Bridging Worlds: When Data Science Meets Domain Expertise
Companies are obsessed with being “data-driven”. They increasingly say they rely on data to drive decisions. They widely boast that data increases their sales and lowers the costs. They say data is at the centre of their business decision-making. All strive to use more data as part of their daily activities.
In the data industry we love coming up with new catchy terms. For data-driven, I’ve seen at least three flavours: data-informed, data-enabled and data-led. Whatever. The key here is that companies are bringing data to the forefront of their decision-making. This is a very good thing. Data-driven companies tend to outperform their competitors who are lagging behind.
The use of data for decisions is nothing new, however. Despite what the hype may lead us to believe. Businesses have been at it for decades. “Databases” existed on paper if you really want to go back. Of course, we have more quantity and variety of data available to us today. More data sources that generate it. Mostly in digital form too. We also now have much better tools to access and process it.

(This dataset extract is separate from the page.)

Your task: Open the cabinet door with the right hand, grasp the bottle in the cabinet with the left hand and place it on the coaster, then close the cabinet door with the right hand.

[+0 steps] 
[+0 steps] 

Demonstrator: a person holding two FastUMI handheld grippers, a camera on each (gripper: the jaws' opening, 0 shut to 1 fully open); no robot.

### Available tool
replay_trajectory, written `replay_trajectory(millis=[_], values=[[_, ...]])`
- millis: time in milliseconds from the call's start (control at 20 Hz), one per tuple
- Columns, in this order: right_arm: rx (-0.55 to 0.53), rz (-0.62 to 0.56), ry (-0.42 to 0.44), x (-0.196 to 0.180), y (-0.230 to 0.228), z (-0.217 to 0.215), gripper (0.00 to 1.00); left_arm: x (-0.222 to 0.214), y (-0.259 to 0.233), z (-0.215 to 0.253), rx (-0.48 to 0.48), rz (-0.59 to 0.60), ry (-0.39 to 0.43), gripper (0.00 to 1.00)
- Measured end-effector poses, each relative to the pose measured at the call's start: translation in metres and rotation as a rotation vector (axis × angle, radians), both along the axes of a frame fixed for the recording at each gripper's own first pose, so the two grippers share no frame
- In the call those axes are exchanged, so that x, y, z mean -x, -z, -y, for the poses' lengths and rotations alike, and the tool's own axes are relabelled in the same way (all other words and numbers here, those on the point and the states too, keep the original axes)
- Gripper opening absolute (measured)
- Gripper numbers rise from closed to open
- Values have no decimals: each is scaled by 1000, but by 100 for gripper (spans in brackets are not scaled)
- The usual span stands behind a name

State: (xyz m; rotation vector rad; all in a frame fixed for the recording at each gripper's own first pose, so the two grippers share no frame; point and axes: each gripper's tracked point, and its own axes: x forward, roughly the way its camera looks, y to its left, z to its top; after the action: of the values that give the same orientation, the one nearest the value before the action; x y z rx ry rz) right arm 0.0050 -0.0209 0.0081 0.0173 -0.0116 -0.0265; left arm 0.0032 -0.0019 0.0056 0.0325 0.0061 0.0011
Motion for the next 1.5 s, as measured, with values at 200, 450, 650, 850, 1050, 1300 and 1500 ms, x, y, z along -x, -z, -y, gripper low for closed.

But the practice of using data for decision-making has been around for a long time. It’s just the use of it is not uniform across organisations and depends highly on the domain and culture.
The corporate sea
Most business insights are produced within domains, using highly localised (read siloed) tools and systems. The knowledge resides with the domain experts. They are career professionals who specialise in a particular area. Finance people do finance. They do it better than anyone else (often must obtain formal qualifications). HR specialists do recruitment, training, onboarding, payroll. Sales and marketing drive revenue.
Each area focuses on their remit, producing or consuming data that relates to their core activities. They all have different data requirements, use different systems, report to different managers, adhere to different KPIs and cater to different audiences. Islands in the corporate sea.
Underpinning this “sea” are central data teams that support all departments with their data and technology needs. These folks are data professionals. They know all things related to infrastructure, data engineering, management and governance. They architect efficient data estates, run data warehouses, do data migrations, perform complex integrations, etc. They manage data at an enterprise level.
Domains vs central data teams
Domain experts are very good at making decisions relating to their domains. They are well-versed in the data they use. They understand its limitations and know what “good” looks like in terms of data quality. But the domains know nothing about data technology.
On the other hand, the central data teams know everything about data technology. But they possess very little domain knowledge. They view all data the same, regardless of what it is used for downstream. It flows from source to consumer, must be managed, governed, and adheres to the domain requirements. What the domains do with it is generally not their concern. In this regard, central data teams act a support function for the domains, interacting only when things go wrong (i.e. service desk) or new data/system requirements arise (project delivery).
Yet, in the modern enterprise, we need to bring both the domain expertise and the data knowledge together. To get the most value from the data, the domains must be able to quickly obtain and iterate new data sources, seamlessly share data with other departments, develop apps and data products, etc. Without having the required technical expertise, they will never get there.
Understanding the divide
In most companies there exists a fundamental divide in perspectives and languages between business domain experts and data teams. Business domain experts are doing business things. They operate within a realm of strategic objectives and KPIs. Data teams, on the other hand, deal with data models, algorithms, and analytics, focusing on the “how” of data manipulation and interpretation.
The goal is to bring them together in a harmonious fashion to foster better collaboration and communication. So that everyone works towards the common set of objectives of adding higher business value.
Bridging the divide
How do we go about effectively bringing the data expertise and domain knowledge together? That’s a million-dollar question! Bridging the gap between these two realms isn’t straightforward at all (be very suspicious of claims that state otherwise).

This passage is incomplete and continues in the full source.